Life unknown: On science and research freedom  

The University of Cambridge issued a press release regarding a paper coauthored by one of its scientists that reported an exoplanet called K2-18b may be habitable, with the misleading headline, Strongest hints yet of biological activity outside the solar system. The paper, published on April 17, 2025, made headlines because astronomers have been interested for some time in this exoplanet’s peculiar surface physiochemistry. The paper is to its credit sedate in its prognostications: the authors have reported detecting the presence of dimethyl sulphide or dimethyl disulphide in K2-18b’s atmosphere; the former is considered a sign of life on the earth and could be on the exoplanet. Independent scientists and the paper’s authors have called for dispassionate efforts to refine the data and reduce uncertainties as well as to double-check the implications. If the history of the search for biomarkers on other planets both within and without the solar system is any guide, there is no guarantee that the findings will not be overturned. The cosmos still harbours too many mysteries for us to not be surprised by new information awaiting discovery. Research of this nature — initiated by curiosity and a pursuit of the unknown — has sometimes been overtaken by hype. Unfortunately, it faces another threat today: funding cuts of the type U.S. President Donald Trump has unleashed in his country.

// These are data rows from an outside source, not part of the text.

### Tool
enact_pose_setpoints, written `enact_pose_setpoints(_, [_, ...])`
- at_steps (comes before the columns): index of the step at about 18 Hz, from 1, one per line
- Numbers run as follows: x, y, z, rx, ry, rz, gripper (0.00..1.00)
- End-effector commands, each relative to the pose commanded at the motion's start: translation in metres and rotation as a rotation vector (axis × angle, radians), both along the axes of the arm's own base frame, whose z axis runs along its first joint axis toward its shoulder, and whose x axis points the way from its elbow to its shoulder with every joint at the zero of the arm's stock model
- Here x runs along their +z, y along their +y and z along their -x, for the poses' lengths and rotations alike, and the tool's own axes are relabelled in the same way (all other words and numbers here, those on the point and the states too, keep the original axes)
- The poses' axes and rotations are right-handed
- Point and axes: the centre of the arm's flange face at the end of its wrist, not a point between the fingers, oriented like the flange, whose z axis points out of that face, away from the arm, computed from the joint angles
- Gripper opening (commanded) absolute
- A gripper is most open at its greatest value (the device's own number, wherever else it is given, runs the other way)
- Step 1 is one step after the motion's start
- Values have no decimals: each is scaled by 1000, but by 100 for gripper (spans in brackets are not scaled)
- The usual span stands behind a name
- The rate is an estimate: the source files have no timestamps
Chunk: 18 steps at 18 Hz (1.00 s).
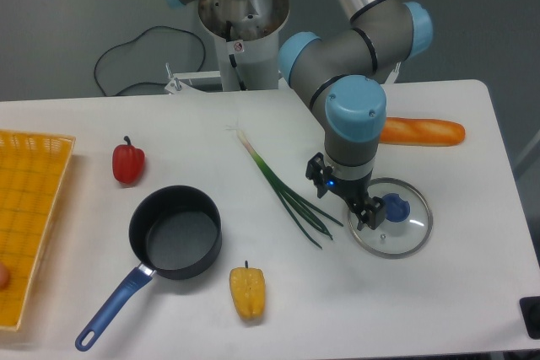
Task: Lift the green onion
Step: 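Move the gripper from the glass lid over the green onion stalks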
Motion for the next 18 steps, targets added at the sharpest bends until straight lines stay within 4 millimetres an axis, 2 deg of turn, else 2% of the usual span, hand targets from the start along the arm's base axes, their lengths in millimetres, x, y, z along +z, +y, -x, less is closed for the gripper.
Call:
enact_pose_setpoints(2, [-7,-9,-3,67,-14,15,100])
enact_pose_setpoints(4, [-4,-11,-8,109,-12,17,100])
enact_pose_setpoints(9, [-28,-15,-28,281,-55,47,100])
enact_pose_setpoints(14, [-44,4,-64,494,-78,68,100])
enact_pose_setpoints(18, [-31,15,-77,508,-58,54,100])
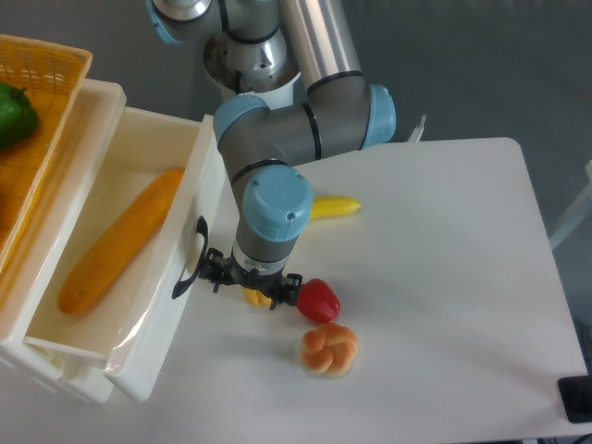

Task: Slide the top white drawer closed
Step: 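Push the drawer front inward into the cabinet with the gripper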

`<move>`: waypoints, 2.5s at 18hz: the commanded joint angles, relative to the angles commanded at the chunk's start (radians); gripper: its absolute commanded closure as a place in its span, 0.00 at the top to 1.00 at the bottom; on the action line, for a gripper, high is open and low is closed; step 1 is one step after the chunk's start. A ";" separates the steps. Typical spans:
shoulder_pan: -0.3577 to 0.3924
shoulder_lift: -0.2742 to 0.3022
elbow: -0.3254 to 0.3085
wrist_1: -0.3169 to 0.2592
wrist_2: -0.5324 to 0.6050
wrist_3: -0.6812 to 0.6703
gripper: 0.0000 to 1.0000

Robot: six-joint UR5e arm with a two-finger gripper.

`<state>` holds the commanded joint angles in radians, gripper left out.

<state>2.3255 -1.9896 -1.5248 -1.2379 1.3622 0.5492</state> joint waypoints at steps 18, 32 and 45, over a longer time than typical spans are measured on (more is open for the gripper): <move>-0.054 0.012 0.000 -0.011 -0.002 0.000 1.00; -0.098 0.015 0.003 0.000 0.000 0.012 1.00; -0.138 0.012 0.009 0.003 0.002 0.012 1.00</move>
<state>2.1875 -1.9773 -1.5156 -1.2349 1.3637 0.5614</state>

After downsizing or cancelling grants issued via the National Institutes of Health, Mr. Trump began holding entire universities hostage: drawdown DEI initiatives and rein in student protests or forgo federal funding, he seemed to say. The institutions affected count some of the world’s best in their ranks and the funding withheld, a non-trivial fraction of that spent on certain subjects worldwide. Earlier this month, the White House’s budget proposal for the 2026 fiscal revealed its plans to cut National Oceanic and Atmospheric Administration funding by 27%, nix most spending for science at NASA’s Goddard Space Flight Center, and halve NASA’s earth-science budget. The essential programme is to control the practice and pursuit of science that does not align with Republican state ideology. Curiosity-driven research, such as that concerned with the possibility of extraterrestrial life, both proves universities’ freedom to explore the unknown and fulfils the innate curiosity of humankind. However, the Trump government’s policies leave whatever research freedom that remains very precious yet also more vulnerable to misinformation and ideological capture, and the world itself more short-sighted.